Because the candidate prefetches and other actions are not required, the user agent can use heuristics to determine which actions would be best to execute. Because it may be observable to the document whether actions were executed, user agents must take care to protect privacy when making such decisions — for instance by only using information which is already available to the origin. If these heuristics depend on any persistent state, that state must be erased whenever the user erases other site data. If the user agent automatically clears other site data from time to time, it must erase such persistent state at the same time.

<div class="note">
  The use of <em>origin</em> here instead of <em>site</em> here is intentional. Origins generally form the basis for the web's security boundary. Though same-site origins are generally allowed to coordinate if they wish, origins are generally not allowed access to data from other origins, even same-site ones.
</div>

Examples of inputs which would be already known to the document:
* author-supplied scores (if future version of this specification allows specifying them)
* order of appearance in the document
* whether the link is in the viewport
* whether the cursor is near the link
* rendered size of the link

Examples of persistent data related to the origin (which the origin could have gathered itself) but which must be erased according to user intent:
* whether the user has clicked this or similar links on this document or other documents on the same origin

Examples of device information which may be valuable in deciding whether prefetching is appropriate, but which must be considered as part of the user agent's overall privacy posture because it may make the user more identifiable across origins:
* coarse device class (CPU, memory)
* coarse battery level
* whether the network connection is known to be metered

<h3 id="privacy-intent">Intent</h3>

While efforts have been made to minimize the privacy impact of prefetching, some users may nonetheless prefer that prefetching not occur, even though this may make loading slower. User agents are encouraged to provide a setting to disable prefetching features to accommodate such users.

<h3 id="privacy-partitioning">Partitioning</h3>

Some user agents <a href="https://privacycg.github.io/storage-partitioning/">partition storage</a> according to the site or origin of the top-level document. In order for prefetching and prerendering to be useful, it is therefore essential that prefetching or prerendering of a document either occur in the partition in which the navigation would occur (e.g., for a same-origin URL) or in an isolated partition, so as to ensure that prefetching does not become a mechanism for bypassing the partitioning scheme.

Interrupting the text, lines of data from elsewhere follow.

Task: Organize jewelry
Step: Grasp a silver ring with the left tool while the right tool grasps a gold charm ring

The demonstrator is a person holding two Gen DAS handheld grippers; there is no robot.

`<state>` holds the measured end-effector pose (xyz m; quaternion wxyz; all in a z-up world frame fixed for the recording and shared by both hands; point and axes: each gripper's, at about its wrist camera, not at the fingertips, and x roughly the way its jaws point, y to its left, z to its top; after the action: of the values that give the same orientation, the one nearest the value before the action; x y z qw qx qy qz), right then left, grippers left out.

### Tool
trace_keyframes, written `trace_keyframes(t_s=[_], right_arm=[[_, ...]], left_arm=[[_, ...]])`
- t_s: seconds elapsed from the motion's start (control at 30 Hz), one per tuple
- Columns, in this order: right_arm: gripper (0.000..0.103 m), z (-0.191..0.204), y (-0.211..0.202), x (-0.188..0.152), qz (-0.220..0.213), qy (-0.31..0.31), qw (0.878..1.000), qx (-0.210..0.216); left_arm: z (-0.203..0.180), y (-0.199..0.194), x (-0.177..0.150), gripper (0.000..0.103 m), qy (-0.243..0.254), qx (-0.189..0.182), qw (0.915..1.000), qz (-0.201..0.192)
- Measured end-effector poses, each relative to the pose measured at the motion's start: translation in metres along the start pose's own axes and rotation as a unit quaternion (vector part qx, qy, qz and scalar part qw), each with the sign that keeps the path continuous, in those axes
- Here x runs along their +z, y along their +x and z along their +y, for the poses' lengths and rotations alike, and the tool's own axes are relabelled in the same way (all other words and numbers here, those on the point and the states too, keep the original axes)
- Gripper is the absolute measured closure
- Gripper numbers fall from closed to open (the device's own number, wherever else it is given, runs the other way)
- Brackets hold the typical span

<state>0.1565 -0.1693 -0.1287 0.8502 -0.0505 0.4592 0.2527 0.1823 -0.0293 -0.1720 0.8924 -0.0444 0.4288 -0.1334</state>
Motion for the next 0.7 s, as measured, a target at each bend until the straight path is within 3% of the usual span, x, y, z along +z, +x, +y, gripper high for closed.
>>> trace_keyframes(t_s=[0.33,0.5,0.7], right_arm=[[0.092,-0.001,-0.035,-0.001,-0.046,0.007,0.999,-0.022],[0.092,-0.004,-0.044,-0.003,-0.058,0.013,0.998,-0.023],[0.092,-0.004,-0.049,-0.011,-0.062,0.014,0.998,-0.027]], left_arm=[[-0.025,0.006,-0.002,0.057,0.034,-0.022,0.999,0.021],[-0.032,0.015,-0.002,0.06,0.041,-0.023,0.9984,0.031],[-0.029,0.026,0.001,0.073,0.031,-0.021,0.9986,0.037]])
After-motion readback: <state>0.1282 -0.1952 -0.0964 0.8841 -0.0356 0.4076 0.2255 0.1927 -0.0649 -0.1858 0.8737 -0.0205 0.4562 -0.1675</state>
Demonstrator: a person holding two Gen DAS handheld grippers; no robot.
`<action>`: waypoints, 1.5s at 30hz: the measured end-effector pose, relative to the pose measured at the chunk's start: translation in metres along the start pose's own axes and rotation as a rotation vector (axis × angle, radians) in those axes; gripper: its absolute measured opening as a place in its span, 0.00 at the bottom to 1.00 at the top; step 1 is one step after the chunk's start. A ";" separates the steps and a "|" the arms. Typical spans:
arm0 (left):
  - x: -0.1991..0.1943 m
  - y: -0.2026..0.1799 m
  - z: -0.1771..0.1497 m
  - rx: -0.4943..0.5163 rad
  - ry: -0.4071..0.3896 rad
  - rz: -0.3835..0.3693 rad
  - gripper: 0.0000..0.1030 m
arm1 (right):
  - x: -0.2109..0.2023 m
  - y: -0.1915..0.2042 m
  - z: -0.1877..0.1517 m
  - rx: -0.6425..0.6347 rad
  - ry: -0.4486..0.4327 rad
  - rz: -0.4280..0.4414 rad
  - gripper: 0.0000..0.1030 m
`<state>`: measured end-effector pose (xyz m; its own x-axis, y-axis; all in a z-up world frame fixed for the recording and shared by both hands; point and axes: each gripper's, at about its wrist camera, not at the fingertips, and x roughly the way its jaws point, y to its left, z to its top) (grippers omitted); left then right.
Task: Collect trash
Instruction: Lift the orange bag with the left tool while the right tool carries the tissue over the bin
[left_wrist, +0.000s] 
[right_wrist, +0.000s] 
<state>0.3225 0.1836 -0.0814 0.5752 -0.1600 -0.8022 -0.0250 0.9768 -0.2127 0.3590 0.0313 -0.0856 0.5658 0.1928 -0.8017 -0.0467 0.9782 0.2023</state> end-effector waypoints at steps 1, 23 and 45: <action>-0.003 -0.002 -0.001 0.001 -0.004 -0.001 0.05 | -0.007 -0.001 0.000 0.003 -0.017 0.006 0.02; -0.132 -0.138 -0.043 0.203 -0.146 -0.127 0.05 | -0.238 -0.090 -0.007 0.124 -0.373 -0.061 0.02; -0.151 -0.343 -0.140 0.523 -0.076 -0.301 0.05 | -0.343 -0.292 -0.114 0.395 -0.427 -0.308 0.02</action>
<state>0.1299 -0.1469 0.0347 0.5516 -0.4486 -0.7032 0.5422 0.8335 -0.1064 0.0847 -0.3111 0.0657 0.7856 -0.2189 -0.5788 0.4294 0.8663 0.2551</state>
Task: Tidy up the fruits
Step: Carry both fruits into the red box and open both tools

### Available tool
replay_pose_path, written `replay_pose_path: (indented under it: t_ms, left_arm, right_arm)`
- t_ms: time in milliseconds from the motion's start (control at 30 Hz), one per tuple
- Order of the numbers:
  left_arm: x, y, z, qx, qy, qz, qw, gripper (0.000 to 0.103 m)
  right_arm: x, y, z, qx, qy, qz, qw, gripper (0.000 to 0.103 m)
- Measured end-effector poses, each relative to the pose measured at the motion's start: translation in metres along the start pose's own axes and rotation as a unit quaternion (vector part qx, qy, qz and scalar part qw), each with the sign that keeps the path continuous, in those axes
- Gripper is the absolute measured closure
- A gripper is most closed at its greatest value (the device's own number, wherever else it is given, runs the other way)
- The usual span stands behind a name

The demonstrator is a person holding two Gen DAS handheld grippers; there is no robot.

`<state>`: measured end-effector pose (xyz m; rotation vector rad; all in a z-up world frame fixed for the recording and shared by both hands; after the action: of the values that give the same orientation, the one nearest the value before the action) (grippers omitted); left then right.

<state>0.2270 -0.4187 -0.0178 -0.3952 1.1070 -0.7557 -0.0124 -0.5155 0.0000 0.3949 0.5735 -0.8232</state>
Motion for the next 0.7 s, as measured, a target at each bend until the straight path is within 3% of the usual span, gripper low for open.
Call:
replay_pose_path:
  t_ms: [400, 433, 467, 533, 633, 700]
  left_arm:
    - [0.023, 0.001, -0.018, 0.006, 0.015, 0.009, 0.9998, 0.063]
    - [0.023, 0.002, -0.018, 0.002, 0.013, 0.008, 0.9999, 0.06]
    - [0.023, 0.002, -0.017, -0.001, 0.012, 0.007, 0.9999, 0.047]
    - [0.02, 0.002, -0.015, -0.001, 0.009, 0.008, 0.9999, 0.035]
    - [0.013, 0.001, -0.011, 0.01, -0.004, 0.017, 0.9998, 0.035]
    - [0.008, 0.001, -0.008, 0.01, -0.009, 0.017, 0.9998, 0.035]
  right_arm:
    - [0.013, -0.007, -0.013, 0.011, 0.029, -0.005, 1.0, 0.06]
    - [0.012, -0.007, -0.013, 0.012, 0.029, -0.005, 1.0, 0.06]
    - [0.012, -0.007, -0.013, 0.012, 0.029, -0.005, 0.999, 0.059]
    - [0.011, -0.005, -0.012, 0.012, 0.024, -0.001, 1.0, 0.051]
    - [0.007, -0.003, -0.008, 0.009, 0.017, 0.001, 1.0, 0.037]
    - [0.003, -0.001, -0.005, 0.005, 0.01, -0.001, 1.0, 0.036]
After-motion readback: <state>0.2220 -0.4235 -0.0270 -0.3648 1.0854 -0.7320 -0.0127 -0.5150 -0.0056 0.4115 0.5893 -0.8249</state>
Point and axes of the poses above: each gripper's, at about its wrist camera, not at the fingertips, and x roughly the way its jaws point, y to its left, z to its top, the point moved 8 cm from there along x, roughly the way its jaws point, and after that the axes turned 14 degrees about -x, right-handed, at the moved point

<div class="issue">Expand this section once more detail on prefetch and prerender partitioning mechanism is specified.</div>

<h3 id="privacy-identity-joining">Identity joining</h3>

This specification describes a mechanism through which HTTP requests for later top-level navigation (in the case of prefetching) can be made without a user gesture. It is natural to ask whether it is possible for two coordinating sites to connect user identities.

Since existing [=credentials=] for the destination origin are not sent (assuming it is not [=same origin=] with the referrer), that site is limited in its ability to identify the user before navigation in a similar way to if the referrer site had simply used [[FETCH]] to make an uncredentialed request. Upon navigation, this becomes similar to ordinary navigation (e.g., by clicking a link that was not prefetched).

To the extent that user agents attempt to mitigate identity joining for ordinary fetches and navigations, they can apply similar mitigations to prefetched navigations.